Gary Sheffield is one lucky character. He gets paid $14 million a year to play baseball at the post-prime age of 39. He gets to rest between at-bats because of the American League’s designated hitter rule. Despite his lackluster performance, his manager still includes him in the lineup for almost every game. At his current pace this season, Sheffield will get paid about $1 million for every home run he hits. How could he possibly have anything to complain about?
Damn if he didn’t find a way. Sheffield was quoted earlier this week in The Boston Globe saying how much he dislikes his role as designated hitter and that he wants to play in the outfield. Detroit Tigers manager Jim Leyland said he was “flabbergasted” because Sheffield was well aware of Detroit’s intention to use him as a DH — and discussed it with him prior to his signing.
It seems to me that Sheffield is turning on the two reasons he has such a great job: Jim Leyland and the designated hitter rule.
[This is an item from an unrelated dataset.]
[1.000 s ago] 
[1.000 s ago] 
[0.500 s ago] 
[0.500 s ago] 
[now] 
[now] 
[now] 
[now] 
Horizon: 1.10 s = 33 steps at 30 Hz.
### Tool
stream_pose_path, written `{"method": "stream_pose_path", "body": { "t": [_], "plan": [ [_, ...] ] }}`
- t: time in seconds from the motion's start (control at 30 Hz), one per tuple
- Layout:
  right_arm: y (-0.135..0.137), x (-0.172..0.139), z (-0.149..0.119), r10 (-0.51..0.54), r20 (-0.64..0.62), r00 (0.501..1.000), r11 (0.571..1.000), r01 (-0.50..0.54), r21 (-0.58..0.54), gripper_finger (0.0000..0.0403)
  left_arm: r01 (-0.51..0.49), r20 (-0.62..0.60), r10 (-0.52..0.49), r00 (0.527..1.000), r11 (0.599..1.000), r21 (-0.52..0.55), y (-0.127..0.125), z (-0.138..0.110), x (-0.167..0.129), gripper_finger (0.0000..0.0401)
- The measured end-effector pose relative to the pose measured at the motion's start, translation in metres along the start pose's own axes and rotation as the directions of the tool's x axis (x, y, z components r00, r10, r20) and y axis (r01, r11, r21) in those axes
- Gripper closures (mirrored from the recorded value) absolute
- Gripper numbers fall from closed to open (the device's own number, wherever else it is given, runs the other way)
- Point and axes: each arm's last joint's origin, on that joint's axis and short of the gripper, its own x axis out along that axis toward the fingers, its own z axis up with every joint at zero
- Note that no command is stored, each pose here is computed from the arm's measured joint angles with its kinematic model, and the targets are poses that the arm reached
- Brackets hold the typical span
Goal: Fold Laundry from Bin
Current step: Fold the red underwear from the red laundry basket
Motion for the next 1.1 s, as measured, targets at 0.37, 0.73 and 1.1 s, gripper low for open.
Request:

If anything, Sheffield should be praising both. He should be thankful that he plays for a manager who is willing to be patient with his rehabilitation and the fact that he has lost some bat speed and hasn’t produced. He should be thankful that a stupid rule recognized by only half of Major League teams enables him to still collect $14 million a year way past his prime. Somewhere down the line Sheffield has lost touch with reality.
How many times this season did Sheffield start while home run machine Marcus Thames sat the bench? How many times did Sheffield start while red-hot Matt Joyce was instructed to have a seat? If anything, Sheffield has been give more than his fair share of opportunities — not less.
At this point, I believe it would be best if the Tigers parted ways with Sheffield. Placing him on waivers is a step in the right direction.